Translation Aspects (ii)

  • continuation capture, implemented by saving the low-level frames' local variables into the heap and back
  • work in progress: turning an interpreter into a compiler is a translation aspect too (based on binding-time analysis and partial evaluation, extended to use the techniques of Psyco)

Translation Summary

The translation tool-chain has proved effective:

  • low-level details and pervasive decision can be left out of the interpreter
  • it can targets at the same time: C, LLVM, the CLR and is open for further backends (JVM in progress)
  • it can and has been used in the context of other research projects and spin-off ideas (e.g. a JavaScript backend, compilation of other RPython programs...)

Website etc.

Run-time Specialization

Previous experience: Psyco

  • a "just-in-time specializer" which can transparently accelerate user code
  • a C hand-written "generating extension", in the terminology of partial evaluation
  • similar to conventional JITs with the additional ability to suspend compilation at any point, and wait for actual run-time information (e.g. type of an object): promotion.

A Specializer as an Aspect

General idea (the devil is in the details):

  • Transform the flowgraphs of the interpreter into a compiler, using the type inference framework to do binding-time analysis (runtime/ compile-time) based on a few hints.
  • Special hints to insert and control promotion.
  • We think that promotion is the key to making it practical for large interpreters and complex semantics.
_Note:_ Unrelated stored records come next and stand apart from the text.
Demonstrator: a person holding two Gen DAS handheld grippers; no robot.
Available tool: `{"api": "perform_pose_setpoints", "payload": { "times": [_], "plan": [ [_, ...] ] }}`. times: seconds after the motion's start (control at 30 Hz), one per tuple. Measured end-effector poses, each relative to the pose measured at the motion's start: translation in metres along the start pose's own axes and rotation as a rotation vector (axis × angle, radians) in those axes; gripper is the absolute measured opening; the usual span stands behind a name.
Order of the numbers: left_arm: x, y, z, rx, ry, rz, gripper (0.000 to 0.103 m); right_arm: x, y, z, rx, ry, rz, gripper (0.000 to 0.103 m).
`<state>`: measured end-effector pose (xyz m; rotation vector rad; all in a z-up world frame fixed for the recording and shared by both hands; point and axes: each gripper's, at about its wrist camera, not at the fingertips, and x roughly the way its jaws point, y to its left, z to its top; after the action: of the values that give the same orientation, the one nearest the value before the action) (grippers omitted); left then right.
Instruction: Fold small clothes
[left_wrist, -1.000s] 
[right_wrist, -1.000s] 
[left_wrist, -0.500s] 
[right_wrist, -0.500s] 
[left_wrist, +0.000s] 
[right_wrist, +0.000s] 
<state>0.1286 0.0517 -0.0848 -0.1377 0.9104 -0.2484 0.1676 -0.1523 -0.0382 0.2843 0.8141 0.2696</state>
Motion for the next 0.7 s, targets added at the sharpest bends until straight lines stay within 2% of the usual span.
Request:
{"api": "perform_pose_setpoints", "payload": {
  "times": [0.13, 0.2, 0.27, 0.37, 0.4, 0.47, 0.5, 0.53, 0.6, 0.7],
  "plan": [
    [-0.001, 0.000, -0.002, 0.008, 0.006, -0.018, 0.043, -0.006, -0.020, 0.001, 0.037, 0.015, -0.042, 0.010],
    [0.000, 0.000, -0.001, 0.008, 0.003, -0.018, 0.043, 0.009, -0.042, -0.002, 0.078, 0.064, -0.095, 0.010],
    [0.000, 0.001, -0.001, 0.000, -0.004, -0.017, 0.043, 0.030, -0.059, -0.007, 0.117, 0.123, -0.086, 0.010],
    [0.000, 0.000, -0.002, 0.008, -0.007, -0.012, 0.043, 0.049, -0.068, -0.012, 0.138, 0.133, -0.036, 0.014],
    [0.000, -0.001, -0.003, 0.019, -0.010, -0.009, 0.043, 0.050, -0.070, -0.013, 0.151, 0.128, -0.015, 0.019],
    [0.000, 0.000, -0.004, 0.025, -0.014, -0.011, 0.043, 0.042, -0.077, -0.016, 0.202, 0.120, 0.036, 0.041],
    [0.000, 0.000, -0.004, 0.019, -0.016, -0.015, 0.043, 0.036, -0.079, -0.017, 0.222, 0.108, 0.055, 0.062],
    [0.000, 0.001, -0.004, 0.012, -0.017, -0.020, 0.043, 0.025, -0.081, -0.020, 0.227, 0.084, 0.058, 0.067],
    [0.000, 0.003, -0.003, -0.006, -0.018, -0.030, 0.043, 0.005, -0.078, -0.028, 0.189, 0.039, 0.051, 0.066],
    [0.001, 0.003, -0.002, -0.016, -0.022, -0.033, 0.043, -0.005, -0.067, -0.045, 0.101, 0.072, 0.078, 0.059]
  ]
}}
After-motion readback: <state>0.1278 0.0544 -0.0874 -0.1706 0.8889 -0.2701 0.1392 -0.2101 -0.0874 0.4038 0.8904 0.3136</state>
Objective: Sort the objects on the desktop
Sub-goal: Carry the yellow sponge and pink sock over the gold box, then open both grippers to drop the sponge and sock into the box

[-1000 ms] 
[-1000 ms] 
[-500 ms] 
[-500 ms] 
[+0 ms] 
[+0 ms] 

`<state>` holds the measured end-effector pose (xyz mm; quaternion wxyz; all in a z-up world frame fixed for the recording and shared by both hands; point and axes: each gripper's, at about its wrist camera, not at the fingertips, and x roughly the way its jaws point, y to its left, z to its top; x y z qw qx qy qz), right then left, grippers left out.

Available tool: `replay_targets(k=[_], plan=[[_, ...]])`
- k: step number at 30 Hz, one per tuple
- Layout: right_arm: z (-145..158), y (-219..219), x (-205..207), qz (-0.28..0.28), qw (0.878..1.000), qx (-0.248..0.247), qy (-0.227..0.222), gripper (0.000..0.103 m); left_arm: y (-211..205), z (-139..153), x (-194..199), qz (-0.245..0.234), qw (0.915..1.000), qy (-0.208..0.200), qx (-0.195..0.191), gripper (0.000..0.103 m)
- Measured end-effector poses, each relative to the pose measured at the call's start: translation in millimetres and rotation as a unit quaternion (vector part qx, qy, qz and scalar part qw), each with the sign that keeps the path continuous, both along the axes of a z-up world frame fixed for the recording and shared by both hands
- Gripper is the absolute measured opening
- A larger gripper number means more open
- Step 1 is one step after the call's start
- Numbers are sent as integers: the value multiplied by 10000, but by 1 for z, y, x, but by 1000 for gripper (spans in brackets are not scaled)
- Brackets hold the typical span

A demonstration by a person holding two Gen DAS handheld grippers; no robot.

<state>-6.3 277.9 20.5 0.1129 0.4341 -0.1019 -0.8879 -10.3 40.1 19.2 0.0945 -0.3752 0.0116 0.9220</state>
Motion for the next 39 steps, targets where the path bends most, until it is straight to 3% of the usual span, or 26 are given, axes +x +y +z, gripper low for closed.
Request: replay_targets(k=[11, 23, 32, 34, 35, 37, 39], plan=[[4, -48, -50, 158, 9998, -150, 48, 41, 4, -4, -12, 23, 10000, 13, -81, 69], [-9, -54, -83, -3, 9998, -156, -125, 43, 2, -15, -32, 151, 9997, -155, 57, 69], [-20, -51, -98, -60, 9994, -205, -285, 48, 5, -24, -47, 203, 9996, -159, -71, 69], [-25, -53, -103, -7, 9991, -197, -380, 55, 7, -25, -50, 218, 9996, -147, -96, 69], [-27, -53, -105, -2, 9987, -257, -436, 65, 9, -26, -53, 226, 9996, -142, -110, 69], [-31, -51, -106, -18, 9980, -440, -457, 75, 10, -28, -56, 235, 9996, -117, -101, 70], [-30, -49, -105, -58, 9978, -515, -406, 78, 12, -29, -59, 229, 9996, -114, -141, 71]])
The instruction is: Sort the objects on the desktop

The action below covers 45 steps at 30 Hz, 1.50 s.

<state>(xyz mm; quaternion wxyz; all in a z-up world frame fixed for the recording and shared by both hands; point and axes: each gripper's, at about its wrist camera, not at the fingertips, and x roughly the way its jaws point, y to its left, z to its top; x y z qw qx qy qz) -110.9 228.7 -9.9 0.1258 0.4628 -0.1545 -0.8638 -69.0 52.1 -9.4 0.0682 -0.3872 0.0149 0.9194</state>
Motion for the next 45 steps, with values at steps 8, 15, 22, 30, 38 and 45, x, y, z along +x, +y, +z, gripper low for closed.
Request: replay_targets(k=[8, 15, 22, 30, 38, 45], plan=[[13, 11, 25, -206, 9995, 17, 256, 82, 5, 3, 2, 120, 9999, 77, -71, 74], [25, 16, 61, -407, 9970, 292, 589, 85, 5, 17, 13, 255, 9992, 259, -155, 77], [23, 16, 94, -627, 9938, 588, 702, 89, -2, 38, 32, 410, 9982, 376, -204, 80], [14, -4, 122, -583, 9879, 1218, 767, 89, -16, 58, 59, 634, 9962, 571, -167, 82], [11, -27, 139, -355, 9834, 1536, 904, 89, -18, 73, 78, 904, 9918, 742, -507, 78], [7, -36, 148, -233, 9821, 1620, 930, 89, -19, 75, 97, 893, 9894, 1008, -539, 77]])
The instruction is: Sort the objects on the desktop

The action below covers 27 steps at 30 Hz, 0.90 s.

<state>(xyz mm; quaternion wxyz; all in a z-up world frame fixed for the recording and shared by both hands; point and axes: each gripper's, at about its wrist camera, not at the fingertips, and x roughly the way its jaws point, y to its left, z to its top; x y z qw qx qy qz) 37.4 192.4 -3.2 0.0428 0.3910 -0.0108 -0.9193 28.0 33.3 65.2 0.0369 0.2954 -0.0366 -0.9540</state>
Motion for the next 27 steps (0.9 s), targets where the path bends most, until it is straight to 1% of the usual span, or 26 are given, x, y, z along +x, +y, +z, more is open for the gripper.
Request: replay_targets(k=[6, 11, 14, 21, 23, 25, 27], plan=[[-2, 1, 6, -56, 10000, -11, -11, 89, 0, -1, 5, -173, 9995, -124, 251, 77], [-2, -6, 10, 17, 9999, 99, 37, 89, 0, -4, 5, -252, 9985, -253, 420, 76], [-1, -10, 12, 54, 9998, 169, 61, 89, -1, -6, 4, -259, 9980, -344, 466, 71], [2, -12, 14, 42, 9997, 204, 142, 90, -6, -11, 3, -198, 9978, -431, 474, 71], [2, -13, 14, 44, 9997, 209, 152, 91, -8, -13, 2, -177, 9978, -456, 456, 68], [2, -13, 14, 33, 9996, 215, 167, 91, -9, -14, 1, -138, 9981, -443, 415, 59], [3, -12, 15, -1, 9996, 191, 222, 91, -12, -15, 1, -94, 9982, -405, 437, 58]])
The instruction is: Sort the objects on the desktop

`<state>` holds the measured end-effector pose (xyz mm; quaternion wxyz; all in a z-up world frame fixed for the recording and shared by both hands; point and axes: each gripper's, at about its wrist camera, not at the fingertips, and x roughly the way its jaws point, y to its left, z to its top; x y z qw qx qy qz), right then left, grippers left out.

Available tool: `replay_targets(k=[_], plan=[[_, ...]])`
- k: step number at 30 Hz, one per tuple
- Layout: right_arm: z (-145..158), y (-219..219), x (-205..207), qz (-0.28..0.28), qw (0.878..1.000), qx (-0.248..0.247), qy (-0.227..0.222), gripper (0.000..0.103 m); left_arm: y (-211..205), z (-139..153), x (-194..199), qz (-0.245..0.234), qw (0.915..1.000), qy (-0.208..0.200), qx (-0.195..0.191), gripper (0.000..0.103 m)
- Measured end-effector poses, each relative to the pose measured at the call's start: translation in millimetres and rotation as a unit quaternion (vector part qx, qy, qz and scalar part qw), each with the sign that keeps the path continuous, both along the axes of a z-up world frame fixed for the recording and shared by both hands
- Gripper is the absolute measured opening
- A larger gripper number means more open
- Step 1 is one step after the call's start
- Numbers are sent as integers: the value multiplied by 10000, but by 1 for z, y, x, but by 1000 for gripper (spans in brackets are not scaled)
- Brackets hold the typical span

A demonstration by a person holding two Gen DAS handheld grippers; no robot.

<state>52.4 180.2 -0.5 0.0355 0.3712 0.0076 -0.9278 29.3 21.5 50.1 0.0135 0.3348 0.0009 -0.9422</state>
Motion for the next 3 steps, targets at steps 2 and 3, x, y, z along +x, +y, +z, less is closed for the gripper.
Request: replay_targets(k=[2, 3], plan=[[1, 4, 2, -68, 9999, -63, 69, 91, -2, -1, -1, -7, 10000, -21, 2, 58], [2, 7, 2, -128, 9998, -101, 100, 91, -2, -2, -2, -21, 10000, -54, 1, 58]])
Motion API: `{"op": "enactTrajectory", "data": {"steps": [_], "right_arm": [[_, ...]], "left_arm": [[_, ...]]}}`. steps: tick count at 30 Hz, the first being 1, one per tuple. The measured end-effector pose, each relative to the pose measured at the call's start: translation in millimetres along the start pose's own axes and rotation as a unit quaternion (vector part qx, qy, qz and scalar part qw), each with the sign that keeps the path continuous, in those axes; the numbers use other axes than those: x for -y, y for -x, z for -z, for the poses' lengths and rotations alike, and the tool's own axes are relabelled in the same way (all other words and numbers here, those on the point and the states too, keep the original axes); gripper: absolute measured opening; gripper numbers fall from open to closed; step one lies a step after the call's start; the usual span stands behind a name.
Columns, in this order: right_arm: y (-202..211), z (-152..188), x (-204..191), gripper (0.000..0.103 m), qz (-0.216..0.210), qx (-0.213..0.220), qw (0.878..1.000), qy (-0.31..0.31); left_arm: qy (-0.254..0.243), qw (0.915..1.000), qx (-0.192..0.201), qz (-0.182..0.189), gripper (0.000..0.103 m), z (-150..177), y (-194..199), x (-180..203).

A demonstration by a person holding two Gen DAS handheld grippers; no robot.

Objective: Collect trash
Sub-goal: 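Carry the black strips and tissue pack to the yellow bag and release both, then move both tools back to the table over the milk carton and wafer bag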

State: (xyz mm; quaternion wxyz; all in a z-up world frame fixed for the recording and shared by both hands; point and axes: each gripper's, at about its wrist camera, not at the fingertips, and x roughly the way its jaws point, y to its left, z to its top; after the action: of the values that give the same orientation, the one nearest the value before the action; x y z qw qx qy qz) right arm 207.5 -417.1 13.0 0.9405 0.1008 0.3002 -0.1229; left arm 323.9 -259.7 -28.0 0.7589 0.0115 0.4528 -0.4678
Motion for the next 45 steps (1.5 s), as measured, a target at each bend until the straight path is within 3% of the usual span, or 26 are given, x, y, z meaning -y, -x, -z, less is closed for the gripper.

This is what we are working on right now.

Self-hosted JITs

  • they work: Jikes VM
  • the language semantics need to be captured into a good compiler
  • good means the resulting VM should be fast enough
  • target hardware CPUs
  • lots of effort still, and hard to reuse for another language

Target platform VMs (JVM, CLR)

  • semantics mismatch (e.g. lookup) can result in speed penalty or unnatural code
  • how to obliviously layer dynamic compilation on top of a JIT is effectively an open problem
  • urge to tweak the underlying VM
  • coding in Java, C#: not expressive enough, same risks of inflexibility, hard to revert pervasive decisions

Open Virtual Machines

Reconfigurable at run time to run specific languages.

  • Open research area.
  • Large design space.
  • What are the best primitives?
  • Likely same trade-offs in more acute form: need sharp tools.

GC Pressure

RPython is still a garbage collected language.

Large allocation rate from interpreter objects (boxes, frames) but easily temporary objects too.

Good allocation removal optimizations and memory management very much needed.